Local PTAs have the potential to help foster families at the grassroots level while increasing their PTA’s value and relevance within their community.
The engagement level specific to supporting foster families can be as little or as much as an individual PTA chooses; don’t be afraid to do just a few things in this arena, for fear that it’s not “enough.” It all helps.
For example, local PTAs could:
  • Proactively, deliberately welcome foster parents into the PTA. Once the foster parents self-identify they no longer are a part of the “invisible population.” Welcoming foster families into local PTAs can be a part of an overall effort to become more diverse and engage underserved families.
  • Establish a child welfare committee with one of its goals being the support specifically of foster families. The committee could be called the diversity committee with a sub-goal to help foster parents.
  • Establish partnerships with the local foster care agency and ask how the PTA could share its parent involvement expertise to support the agency’s foster parents.

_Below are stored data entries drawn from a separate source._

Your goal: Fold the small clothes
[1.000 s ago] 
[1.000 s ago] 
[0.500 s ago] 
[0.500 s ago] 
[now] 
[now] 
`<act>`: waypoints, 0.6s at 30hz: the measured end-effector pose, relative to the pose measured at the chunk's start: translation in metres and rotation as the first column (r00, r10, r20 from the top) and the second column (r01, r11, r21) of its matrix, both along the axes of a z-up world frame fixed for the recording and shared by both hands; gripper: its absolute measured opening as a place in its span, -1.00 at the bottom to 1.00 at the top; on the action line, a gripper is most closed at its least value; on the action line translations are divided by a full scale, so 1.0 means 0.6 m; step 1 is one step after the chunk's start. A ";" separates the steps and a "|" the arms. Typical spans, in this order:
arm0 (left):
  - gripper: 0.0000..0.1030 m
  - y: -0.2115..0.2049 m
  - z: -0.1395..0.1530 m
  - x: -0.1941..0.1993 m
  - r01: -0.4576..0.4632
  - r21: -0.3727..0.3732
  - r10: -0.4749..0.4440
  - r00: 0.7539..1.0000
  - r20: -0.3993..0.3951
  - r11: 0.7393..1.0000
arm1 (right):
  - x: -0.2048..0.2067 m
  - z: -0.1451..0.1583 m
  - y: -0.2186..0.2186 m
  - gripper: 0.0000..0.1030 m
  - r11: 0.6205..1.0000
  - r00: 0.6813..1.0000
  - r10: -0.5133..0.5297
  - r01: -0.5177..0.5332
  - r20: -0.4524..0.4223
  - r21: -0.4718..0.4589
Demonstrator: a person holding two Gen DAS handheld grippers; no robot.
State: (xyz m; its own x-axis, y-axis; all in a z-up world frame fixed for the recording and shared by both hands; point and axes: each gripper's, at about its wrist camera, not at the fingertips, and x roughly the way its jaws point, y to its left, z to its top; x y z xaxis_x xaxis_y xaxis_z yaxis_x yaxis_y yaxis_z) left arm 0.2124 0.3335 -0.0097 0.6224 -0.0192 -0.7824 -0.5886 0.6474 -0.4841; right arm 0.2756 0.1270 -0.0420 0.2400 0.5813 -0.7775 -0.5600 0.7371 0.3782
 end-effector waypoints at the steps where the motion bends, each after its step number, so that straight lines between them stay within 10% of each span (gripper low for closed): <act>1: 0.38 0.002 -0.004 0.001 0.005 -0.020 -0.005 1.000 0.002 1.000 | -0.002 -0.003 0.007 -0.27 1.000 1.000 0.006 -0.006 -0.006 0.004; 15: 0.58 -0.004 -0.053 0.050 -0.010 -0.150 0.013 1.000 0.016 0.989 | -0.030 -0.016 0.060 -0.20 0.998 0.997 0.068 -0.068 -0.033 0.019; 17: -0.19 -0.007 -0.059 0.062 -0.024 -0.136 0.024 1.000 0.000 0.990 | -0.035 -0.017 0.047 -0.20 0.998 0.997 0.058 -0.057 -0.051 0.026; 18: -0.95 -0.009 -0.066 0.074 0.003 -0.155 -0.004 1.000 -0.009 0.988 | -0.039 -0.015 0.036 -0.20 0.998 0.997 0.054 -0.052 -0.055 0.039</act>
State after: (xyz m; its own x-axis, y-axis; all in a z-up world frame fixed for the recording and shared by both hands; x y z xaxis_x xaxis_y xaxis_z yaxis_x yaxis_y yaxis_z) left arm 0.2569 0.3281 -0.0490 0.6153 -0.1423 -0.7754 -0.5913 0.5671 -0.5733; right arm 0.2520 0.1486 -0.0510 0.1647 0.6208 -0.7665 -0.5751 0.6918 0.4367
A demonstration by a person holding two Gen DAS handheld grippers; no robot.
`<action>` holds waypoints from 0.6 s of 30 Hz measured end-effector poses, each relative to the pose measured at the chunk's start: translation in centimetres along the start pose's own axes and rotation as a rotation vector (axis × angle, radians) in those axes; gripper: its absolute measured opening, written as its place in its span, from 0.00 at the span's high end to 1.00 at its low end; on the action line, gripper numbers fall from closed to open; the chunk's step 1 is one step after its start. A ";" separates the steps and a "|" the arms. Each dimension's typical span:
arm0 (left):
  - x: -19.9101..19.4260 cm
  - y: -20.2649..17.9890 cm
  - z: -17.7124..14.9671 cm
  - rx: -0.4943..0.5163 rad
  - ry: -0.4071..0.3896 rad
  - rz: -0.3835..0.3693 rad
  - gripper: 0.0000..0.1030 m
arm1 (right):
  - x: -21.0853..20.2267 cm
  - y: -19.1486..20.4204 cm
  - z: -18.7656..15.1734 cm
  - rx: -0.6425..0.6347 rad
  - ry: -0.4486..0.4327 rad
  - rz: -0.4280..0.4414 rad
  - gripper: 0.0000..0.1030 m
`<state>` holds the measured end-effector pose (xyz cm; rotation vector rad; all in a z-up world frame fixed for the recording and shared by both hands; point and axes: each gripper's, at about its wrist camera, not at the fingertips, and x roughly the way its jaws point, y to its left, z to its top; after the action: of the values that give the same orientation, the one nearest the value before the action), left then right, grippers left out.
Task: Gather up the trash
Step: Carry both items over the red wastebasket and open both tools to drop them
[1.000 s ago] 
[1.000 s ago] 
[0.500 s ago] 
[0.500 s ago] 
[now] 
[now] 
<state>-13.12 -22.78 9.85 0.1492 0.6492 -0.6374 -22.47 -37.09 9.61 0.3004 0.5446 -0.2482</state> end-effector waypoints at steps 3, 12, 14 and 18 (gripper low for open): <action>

  • Source and fund the delivery of a teacher training to be presented during a professional development day. Teachers need to understand the challenges that foster youth face and potential impact on classroom management and test scores. This same training could be adjusted to be presented to foster parents.
  • Engage local legislators or foster care agencies to suggest that parent involvement training be included as one of the trainings offered to foster parents. All foster parents are required to attend annual training, so why not focus on parent involvement as one of the trainings?
  • Ask a known foster parent to write articles about relevant foster care concerns and resources for the local PTA newsletter.
  • Individuals with a passion for creating a foster parent PTA in their state can check with their state PTA to determine chartering requirements. Check out Maryland’s Foster Parent PTA as a potential example.
In addition to increasing the number of paid local PTA memberships and increasing PTA awareness and relevance within the community, increasing the support for teachers will be an important outcome for engaging and welcoming foster families.
If foster families become more involved and connected to the local school and the PTA, the critical home/school connection will be strengthened. Foster youth sometimes exhibit challenging behaviors; however, when foster parents work effectively with the teachers, the disruptive behaviors become more manageable.
Foster families may be an “invisible population,” but the gains that can come from local PTAs choosing to support this population can have very visible and positive results.
Sam Macer is the founder of the first foster parent PTA.